Le groupe de rédaction a gardé les conclusions secrètes, même de la part de la plupart des enquêteurs de la WHI, afin de protéger les participants de l’étude contre l’apprentissage des résultats d’une source non officielle, ajoute Rossouw. « Je vous laisse le soin de juger à quel point les gens se sentaient exclus, par rapport à un véritable problème de présentation des données. »

Rossouw convient que de nombreuses femmes et médecins croient maintenant que « l’hormonothérapie en général est dangereuse », même si les risques chez les femmes plus jeunes « sont en effet extrêmement faibles. »

« Les WHI, y compris moi-même, ont en quelque sorte été blâmés », mais le contrecoup « n’est pas sous notre contrôle », dit-il.  » Ce sont les sociétés professionnelles auxquelles appartiennent ces médecins qui doivent s’assurer que la pratique est conforme aux preuves. »Rossouw reproche également aux médias d’utiliser « des titres qui font peur aux gens parce que cela fait du battage médiatique. »

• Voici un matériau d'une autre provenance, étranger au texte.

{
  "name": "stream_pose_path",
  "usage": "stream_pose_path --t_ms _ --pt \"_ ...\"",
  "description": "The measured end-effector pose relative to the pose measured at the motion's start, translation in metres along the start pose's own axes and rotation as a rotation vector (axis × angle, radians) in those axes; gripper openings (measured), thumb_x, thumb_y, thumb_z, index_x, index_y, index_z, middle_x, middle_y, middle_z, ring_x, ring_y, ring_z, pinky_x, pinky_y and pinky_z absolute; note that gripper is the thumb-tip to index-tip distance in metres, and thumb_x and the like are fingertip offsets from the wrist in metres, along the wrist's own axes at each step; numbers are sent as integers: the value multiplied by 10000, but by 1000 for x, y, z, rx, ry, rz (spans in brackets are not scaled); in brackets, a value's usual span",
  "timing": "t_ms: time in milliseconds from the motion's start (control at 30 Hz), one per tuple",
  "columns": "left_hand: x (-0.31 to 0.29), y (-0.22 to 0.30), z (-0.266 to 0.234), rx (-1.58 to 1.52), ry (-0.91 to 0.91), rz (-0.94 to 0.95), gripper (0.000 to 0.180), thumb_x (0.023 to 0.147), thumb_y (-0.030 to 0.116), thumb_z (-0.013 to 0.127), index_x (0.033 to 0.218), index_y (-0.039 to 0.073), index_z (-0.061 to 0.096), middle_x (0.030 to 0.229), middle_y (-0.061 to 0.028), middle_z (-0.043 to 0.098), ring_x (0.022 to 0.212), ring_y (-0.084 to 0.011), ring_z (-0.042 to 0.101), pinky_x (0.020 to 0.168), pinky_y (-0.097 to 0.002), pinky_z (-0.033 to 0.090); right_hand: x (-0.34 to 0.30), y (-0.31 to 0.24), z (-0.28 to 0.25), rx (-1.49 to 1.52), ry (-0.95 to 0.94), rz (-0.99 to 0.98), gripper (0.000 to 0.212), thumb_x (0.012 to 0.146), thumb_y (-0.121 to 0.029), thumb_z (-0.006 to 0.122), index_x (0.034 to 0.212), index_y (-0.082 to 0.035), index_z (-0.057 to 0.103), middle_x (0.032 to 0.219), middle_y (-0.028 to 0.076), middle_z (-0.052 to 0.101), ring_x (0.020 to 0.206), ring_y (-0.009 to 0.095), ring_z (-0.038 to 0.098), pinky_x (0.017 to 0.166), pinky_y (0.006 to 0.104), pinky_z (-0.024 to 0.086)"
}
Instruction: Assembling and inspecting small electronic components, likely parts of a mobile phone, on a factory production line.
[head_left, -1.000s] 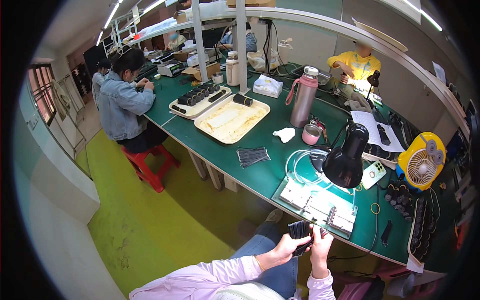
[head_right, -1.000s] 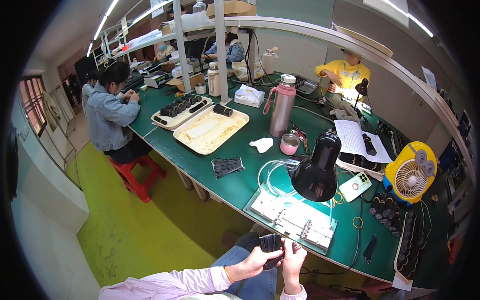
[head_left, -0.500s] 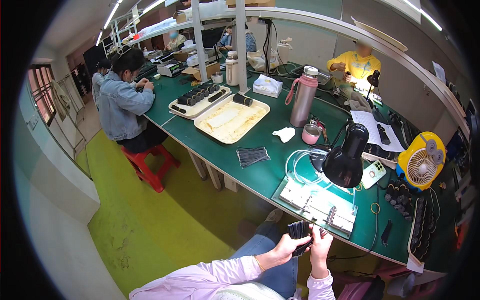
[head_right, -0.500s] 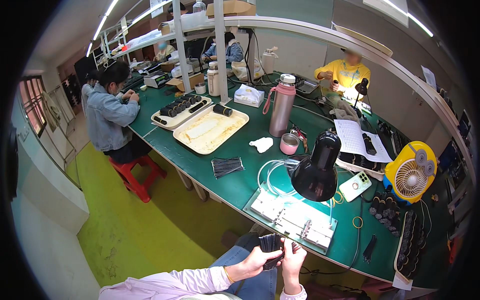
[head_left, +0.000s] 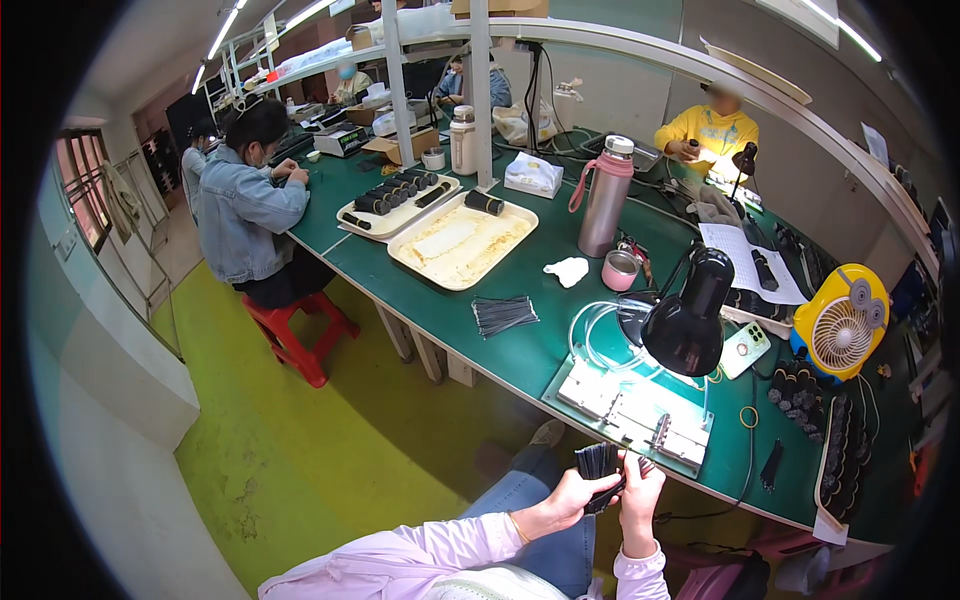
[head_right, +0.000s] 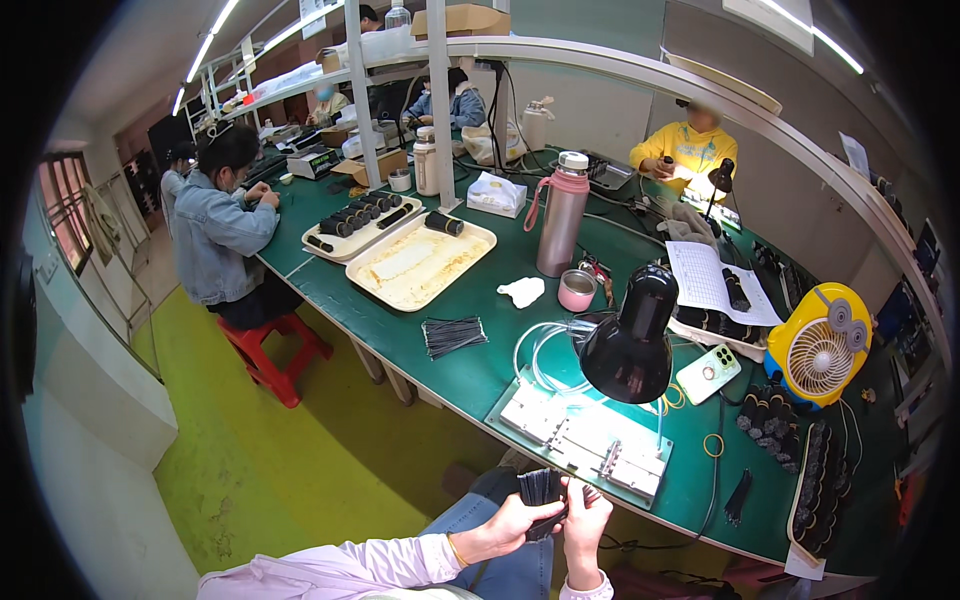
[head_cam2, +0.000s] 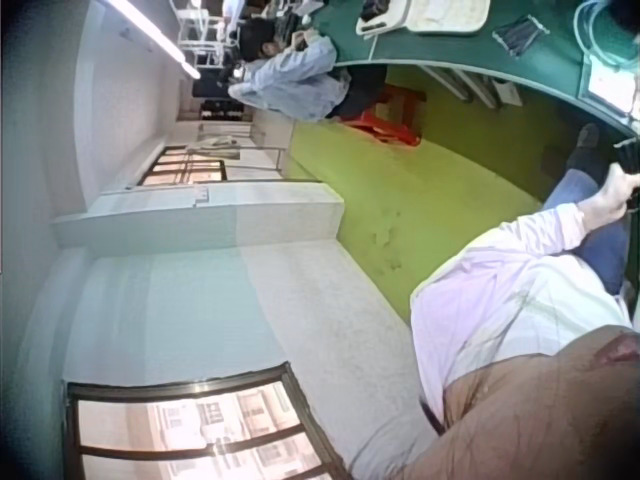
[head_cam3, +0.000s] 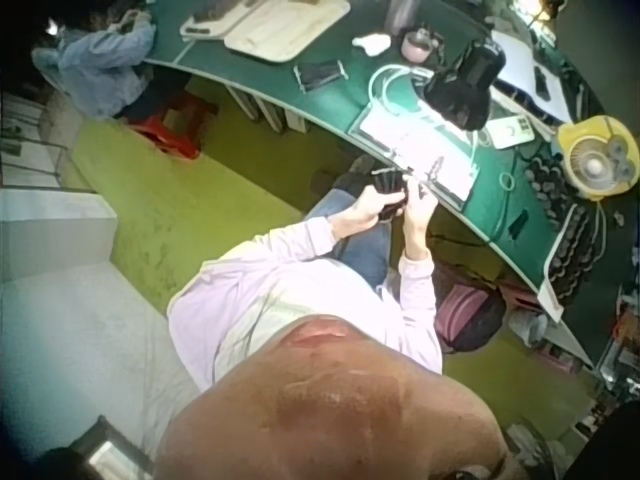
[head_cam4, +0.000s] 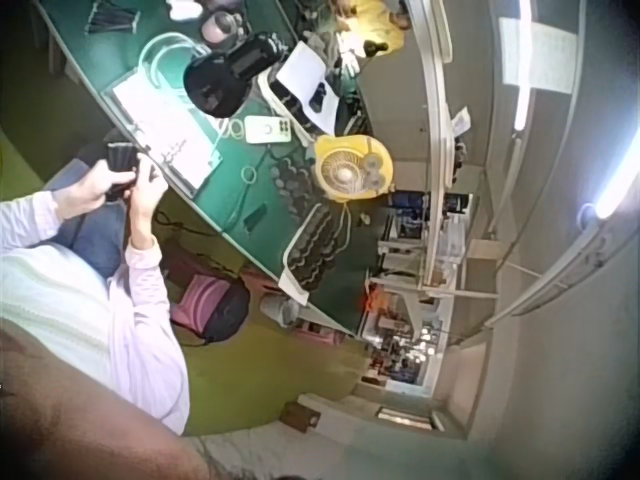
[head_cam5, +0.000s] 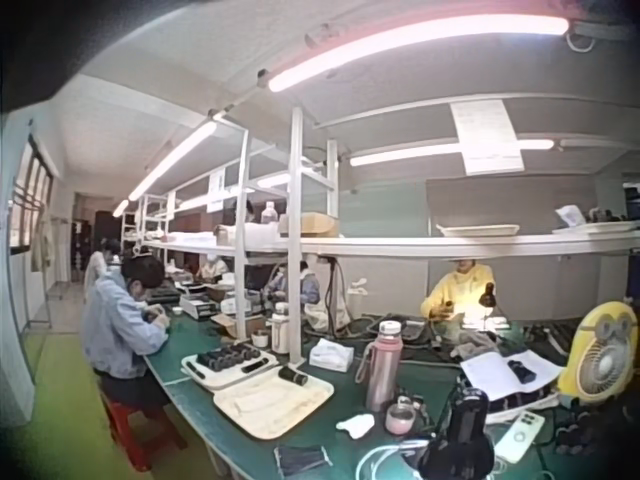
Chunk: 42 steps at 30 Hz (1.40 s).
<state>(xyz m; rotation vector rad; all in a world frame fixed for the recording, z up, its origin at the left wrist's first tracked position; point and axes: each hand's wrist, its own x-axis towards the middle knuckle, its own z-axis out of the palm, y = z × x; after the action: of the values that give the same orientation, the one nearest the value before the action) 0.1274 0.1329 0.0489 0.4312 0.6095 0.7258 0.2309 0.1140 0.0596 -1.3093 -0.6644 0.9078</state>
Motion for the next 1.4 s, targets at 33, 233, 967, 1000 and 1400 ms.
stream_pose_path --t_ms 33,233,967,1000,1400 --pt "0 0 0 -3 -2 2 172 785 48 584 948 18 538 818 -54 575 644 -127 566 579 -246 498 0 0 0 -2 -1 -2 152 821 -106 550 775 20 622 550 -26 498 433 17 396 390 166 292" --pt "-2 0 1 2 7 -7 173 784 49 585 947 18 536 815 -54 573 644 -128 565 584 -248 498 0 2 -1 -27 7 -36 153 823 -101 545 770 21 620 549 -27 498 425 16 390 387 166 284" --pt "2 -3 -3 -21 3 -9 203 785 51 583 981 35 534 803 -43 573 643 -130 563 581 -253 494 -2 1 0 -62 19 -97 155 822 -86 540 764 30 624 547 -28 509 437 12 398 395 167 296" --pt "2 -3 -2 -25 6 -11 200 785 51 582 979 34 536 804 -43 573 649 -131 563 582 -254 494 -1 1 0 -74 17 -114 154 820 -82 541 761 33 625 551 -27 514 446 13 403 404 167 302" --pt "-3 -7 -8 -59 23 -7 181 790 56 576 969 39 553 823 -41 577 663 -126 564 587 -257 496 -8 3 3 -98 6 -171 132 812 -56 546 777 42 628 568 -25 522 492 22 422 453 174 330"
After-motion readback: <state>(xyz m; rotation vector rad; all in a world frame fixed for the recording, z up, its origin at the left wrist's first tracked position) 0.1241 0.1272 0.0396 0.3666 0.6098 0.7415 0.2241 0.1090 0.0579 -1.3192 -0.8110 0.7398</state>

Il dit que le groupe de rédaction a  » pris soin de dire qu’il s’agissait d’un essai de prévention de la maladie chez les femmes âgées. »Mais les choses ne sont pas si claires dans le communiqué de presse initial du WHI. À un moment donné, le communiqué indique que les avantages de l’œstrogène et du progestatif sont « susceptibles de l’emporter sur les risques » pour le soulagement à court terme des symptômes de la ménopause. Mais plus tard, il déclare que « les effets indésirables de l’œstrogène et du progestatif s’appliquaient à toutes les femmes, quel que soit leur âge, leur origine ethnique ou leur état antérieur de maladie. »Les deux déclarations ont été attribuées à Rossouw.

Le Dr JoAnn Manson, un autre enquêteur de l’IFO, affirme qu’il y avait « un certain nombre de facteurs qui sont devenus incontrôlables » pour provoquer une incompréhension des résultats. Elle a été coauteur d’une revue de 2013 et auteur principal d’une perspective de 2016 dans le New England Journal of Medicine qui a tenté de remettre les pendules à l’heure sur les avantages de l’hormonothérapie à court terme pour les symptômes de la ménopause.

Cependant, Manson a refusé de commenter les nouvelles allégations de Langer.  » C’est extrêmement politique. Bob Langer, il n’est plus vraiment impliqué dans WHI, mais je le suis « , a-t-elle expliqué. « Ce que nous essayons de faire maintenant, c’est de regarder vers l’avenir. »

Les sociétés médicales ont recommencé à recommander un traitement hormonal à court terme pour les femmes dans les 10 ans suivant la ménopause. Mais les soins aux femmes de la quarantaine sont encore « assez fragmentés et déraillés », dit Manson. De nombreux médecins sont réticents ou manquent de formation pour prescrire un traitement hormonal approprié, dit-elle. Dans le même temps, il y a eu une explosion du marché des traitements alternatifs non éprouvés.

Dr. Jennifer Blake, PDG de la Société des obstétriciens et gynécologues du Canada (SOGC), affirme que les experts commencent seulement à réaliser les méfaits des jeunes femmes qui arrêtent et évitent un traitement hormonal approprié. « Les taux de mortalité augmentent lorsque vous arrêtez les hormones et nous avons beaucoup de preuves montrant que le risque de fracture de la hanche augmente également. »

Une étude publiée en 2013 a estimé que jusqu’à 91 610 femmes américaines sont décédées prématurément entre 2002 et 2012 en raison de l’évitement d’un traitement aux œstrogènes.

Dr. Robert Reid, auteur principal des lignes directrices sur la ménopause de la SOGC, déclare: « cela a probablement fait plus de mal que de bien en disant à tout le monde d’arrêter ses hormones. »

Ceci est un article en deux parties sur le traitement hormonal substitutif. La deuxième partie se penchera sur un regain d’intérêt pour l’utilisation préventive du THS.